**Work order**
Every line of the data should be output word for word.

**Data records**

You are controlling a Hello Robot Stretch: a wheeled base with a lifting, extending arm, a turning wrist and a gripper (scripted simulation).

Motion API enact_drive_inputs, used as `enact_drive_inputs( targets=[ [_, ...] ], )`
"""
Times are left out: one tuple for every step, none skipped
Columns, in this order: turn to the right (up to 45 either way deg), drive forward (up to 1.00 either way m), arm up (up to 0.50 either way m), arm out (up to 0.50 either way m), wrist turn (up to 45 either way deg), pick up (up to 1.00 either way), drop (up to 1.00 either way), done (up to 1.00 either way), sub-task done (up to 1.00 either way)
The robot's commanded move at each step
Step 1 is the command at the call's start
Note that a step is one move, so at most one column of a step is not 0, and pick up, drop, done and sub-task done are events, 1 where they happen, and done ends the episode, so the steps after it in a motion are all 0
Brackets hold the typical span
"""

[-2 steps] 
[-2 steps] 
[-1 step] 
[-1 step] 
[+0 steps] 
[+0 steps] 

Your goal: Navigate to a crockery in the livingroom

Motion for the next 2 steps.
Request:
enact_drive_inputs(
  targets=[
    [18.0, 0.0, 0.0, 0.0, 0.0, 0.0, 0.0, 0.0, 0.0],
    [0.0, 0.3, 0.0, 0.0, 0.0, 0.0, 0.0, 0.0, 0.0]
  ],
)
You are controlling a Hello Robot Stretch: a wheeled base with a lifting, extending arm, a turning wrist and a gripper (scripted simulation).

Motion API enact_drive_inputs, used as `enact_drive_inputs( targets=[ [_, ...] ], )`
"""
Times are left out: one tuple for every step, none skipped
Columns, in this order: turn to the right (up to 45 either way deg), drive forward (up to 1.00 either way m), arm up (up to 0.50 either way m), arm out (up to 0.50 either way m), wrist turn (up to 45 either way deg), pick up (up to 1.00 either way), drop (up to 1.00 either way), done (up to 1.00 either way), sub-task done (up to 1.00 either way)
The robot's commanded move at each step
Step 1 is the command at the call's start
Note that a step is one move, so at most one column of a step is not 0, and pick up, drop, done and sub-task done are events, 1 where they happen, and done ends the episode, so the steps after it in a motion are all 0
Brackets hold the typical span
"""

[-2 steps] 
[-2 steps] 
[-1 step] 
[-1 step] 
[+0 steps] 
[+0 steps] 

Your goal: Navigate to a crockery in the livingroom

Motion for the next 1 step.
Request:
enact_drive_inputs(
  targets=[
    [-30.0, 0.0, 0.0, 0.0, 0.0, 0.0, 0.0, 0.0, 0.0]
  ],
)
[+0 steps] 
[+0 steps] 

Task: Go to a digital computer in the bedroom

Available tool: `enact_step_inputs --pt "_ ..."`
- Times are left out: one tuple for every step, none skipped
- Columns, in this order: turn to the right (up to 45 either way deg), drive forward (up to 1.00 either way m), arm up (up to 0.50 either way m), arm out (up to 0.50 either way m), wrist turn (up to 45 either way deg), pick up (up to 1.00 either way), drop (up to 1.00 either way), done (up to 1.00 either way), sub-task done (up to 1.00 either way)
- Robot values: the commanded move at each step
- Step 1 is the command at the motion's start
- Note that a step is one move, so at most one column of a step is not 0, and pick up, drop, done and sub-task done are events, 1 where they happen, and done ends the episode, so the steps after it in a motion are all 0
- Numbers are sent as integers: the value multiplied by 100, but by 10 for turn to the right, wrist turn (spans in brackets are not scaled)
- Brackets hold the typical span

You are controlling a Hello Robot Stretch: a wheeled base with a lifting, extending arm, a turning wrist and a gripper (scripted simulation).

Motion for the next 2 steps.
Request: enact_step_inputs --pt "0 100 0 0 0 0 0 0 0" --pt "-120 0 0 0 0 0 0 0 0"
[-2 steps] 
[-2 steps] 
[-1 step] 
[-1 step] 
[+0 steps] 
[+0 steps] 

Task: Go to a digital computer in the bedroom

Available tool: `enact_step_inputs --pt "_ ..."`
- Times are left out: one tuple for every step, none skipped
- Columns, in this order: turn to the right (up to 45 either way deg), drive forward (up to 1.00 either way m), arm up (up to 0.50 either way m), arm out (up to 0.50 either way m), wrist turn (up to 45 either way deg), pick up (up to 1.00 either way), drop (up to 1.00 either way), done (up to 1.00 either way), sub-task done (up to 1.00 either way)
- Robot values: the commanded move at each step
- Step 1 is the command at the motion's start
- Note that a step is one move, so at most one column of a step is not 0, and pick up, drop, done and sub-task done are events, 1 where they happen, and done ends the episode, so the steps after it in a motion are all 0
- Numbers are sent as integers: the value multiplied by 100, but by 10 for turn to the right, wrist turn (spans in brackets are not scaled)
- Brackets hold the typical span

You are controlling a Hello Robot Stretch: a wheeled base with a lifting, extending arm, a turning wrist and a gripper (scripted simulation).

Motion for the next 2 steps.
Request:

**Task response**
You are controlling a Hello Robot Stretch: a wheeled base with a lifting, extending arm, a turning wrist and a gripper (scripted simulation).

Motion API enact_drive_inputs, used as `enact_drive_inputs( targets=[ [_, ...] ], )`
"""
Times are left out: one tuple for every step, none skipped
Columns, in this order: turn to the right (up to 45 either way deg), drive forward (up to 1.00 either way m), arm up (up to 0.50 either way m), arm out (up to 0.50 either way m), wrist turn (up to 45 either way deg), pick up (up to 1.00 either way), drop (up to 1.00 either way), done (up to 1.00 either way), sub-task done (up to 1.00 either way)
The robot's commanded move at each step
Step 1 is the command at the call's start
Note that a step is one move, so at most one column of a step is not 0, and pick up, drop, done and sub-task done are events, 1 where they happen, and done ends the episode, so the steps after it in a motion are all 0
Brackets hold the typical span
"""

[-2 steps] 
[-2 steps] 
[-1 step] 
[-1 step] 
[+0 steps] 
[+0 steps] 

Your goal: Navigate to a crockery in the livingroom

Motion for the next 2 steps.
Request:
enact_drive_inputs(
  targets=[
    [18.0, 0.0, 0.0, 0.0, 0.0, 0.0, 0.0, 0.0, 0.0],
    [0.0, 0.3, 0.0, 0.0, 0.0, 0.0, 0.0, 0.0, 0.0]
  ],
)
You are controlling a Hello Robot Stretch: a wheeled base with a lifting, extending arm, a turning wrist and a gripper (scripted simulation).

Motion API enact_drive_inputs, used as `enact_drive_inputs( targets=[ [_, ...] ], )`
"""
Times are left out: one tuple for every step, none skipped
Columns, in this order: turn to the right (up to 45 either way deg), drive forward (up to 1.00 either way m), arm up (up to 0.50 either way m), arm out (up to 0.50 either way m), wrist turn (up to 45 either way deg), pick up (up to 1.00 either way), drop (up to 1.00 either way), done (up to 1.00 either way), sub-task done (up to 1.00 either way)
The robot's commanded move at each step
Step 1 is the command at the call's start
Note that a step is one move, so at most one column of a step is not 0, and pick up, drop, done and sub-task done are events, 1 where they happen, and done ends the episode, so the steps after it in a motion are all 0
Brackets hold the typical span
"""

[-2 steps] 
[-2 steps] 
[-1 step] 
[-1 step] 
[+0 steps] 
[+0 steps] 

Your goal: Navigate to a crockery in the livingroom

Motion for the next 1 step.
Request:
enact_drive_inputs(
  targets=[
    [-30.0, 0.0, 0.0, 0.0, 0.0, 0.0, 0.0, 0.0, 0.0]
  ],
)
[+0 steps] 
[+0 steps] 

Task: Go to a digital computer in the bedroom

Available tool: `enact_step_inputs --pt "_ ..."`
- Times are left out: one tuple for every step, none skipped
- Columns, in this order: turn to the right (up to 45 either way deg), drive forward (up to 1.00 either way m), arm up (up to 0.50 either way m), arm out (up to 0.50 either way m), wrist turn (up to 45 either way deg), pick up (up to 1.00 either way), drop (up to 1.00 either way), done (up to 1.00 either way), sub-task done (up to 1.00 either way)
- Robot values: the commanded move at each step
- Step 1 is the command at the motion's start
- Note that a step is one move, so at most one column of a step is not 0, and pick up, drop, done and sub-task done are events, 1 where they happen, and done ends the episode, so the steps after it in a motion are all 0
- Numbers are sent as integers: the value multiplied by 100, but by 10 for turn to the right, wrist turn (spans in brackets are not scaled)
- Brackets hold the typical span

You are controlling a Hello Robot Stretch: a wheeled base with a lifting, extending arm, a turning wrist and a gripper (scripted simulation).

Motion for the next 2 steps.
Request: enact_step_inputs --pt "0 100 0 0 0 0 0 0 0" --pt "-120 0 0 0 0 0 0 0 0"
[-2 steps] 
[-2 steps] 
[-1 step] 
[-1 step] 
[+0 steps] 
[+0 steps] 

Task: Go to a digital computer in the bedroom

Available tool: `enact_step_inputs --pt "_ ..."`
- Times are left out: one tuple for every step, none skipped
- Columns, in this order: turn to the right (up to 45 either way deg), drive forward (up to 1.00 either way m), arm up (up to 0.50 either way m), arm out (up to 0.50 either way m), wrist turn (up to 45 either way deg), pick up (up to 1.00 either way), drop (up to 1.00 either way), done (up to 1.00 either way), sub-task done (up to 1.00 either way)
- Robot values: the commanded move at each step
- Step 1 is the command at the motion's start
- Note that a step is one move, so at most one column of a step is not 0, and pick up, drop, done and sub-task done are events, 1 where they happen, and done ends the episode, so the steps after it in a motion are all 0
- Numbers are sent as integers: the value multiplied by 100, but by 10 for turn to the right, wrist turn (spans in brackets are not scaled)
- Brackets hold the typical span

You are controlling a Hello Robot Stretch: a wheeled base with a lifting, extending arm, a turning wrist and a gripper (scripted simulation).

Motion for the next 2 steps.
Request:

The exercise concludes with this answer.